_What is expected_:
Examine each line of the data. Copy the line if it includes the word "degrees".

_Data block_:
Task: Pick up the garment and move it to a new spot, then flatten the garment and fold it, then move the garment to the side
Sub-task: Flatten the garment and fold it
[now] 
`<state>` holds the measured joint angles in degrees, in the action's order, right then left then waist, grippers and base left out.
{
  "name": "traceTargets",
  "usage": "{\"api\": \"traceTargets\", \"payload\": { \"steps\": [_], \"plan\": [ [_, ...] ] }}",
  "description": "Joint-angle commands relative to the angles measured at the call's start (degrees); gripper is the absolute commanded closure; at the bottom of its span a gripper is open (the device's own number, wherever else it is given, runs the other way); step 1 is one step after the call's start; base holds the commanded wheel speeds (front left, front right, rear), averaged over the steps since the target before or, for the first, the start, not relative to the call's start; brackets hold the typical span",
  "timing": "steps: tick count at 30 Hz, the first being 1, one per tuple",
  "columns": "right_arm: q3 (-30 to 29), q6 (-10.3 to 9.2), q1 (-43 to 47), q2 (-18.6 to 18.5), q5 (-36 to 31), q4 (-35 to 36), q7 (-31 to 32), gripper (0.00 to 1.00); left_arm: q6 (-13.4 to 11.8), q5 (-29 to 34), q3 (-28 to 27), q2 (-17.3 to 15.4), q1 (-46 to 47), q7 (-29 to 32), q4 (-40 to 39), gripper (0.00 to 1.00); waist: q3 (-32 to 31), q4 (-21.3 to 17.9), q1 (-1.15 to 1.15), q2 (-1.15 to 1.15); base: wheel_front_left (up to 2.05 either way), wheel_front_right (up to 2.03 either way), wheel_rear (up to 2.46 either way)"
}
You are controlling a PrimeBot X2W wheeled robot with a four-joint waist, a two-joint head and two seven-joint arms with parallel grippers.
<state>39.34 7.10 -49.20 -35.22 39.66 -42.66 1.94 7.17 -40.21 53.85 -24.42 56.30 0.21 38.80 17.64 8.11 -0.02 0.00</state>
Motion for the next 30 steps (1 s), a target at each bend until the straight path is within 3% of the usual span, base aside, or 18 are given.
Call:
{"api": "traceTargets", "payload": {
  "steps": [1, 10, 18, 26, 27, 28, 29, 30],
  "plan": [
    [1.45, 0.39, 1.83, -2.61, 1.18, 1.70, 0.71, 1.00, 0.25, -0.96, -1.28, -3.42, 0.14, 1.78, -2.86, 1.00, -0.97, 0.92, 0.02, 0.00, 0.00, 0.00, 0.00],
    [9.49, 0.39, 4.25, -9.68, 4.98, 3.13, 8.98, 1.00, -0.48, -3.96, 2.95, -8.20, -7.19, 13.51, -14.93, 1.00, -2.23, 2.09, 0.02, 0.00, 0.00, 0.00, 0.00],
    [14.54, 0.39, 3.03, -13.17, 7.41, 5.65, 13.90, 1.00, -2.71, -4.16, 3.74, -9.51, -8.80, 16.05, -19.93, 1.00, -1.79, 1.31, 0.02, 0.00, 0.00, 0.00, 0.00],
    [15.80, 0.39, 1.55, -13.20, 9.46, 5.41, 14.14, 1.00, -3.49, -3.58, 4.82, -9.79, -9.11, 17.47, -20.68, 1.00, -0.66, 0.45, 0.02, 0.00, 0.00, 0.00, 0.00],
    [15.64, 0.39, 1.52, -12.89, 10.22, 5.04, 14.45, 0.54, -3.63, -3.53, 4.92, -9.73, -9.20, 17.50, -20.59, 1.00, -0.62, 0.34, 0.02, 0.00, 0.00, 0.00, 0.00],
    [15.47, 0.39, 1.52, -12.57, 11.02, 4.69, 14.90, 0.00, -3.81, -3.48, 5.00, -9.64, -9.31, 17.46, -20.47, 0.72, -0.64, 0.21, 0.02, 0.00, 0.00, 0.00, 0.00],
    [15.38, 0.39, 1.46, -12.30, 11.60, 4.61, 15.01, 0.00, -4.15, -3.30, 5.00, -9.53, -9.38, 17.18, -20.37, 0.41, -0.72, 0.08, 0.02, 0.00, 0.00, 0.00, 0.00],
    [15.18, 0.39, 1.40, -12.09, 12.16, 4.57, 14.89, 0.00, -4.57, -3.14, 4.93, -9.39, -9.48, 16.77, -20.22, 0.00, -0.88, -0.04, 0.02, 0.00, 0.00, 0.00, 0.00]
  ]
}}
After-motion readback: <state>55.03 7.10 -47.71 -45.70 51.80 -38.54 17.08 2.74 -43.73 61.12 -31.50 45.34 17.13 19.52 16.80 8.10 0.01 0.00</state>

_Task output_:
`<state>` holds the measured joint angles in degrees, in the action's order, right then left then waist, grippers and base left out.
  "description": "Joint-angle commands relative to the angles measured at the call's start (degrees); gripper is the absolute commanded closure; at the bottom of its span a gripper is open (the device's own number, wherever else it is given, runs the other way); step 1 is one step after the call's start; base holds the commanded wheel speeds (front left, front right, rear), averaged over the steps since the target before or, for the first, the start, not relative to the call's start; brackets hold the typical span",

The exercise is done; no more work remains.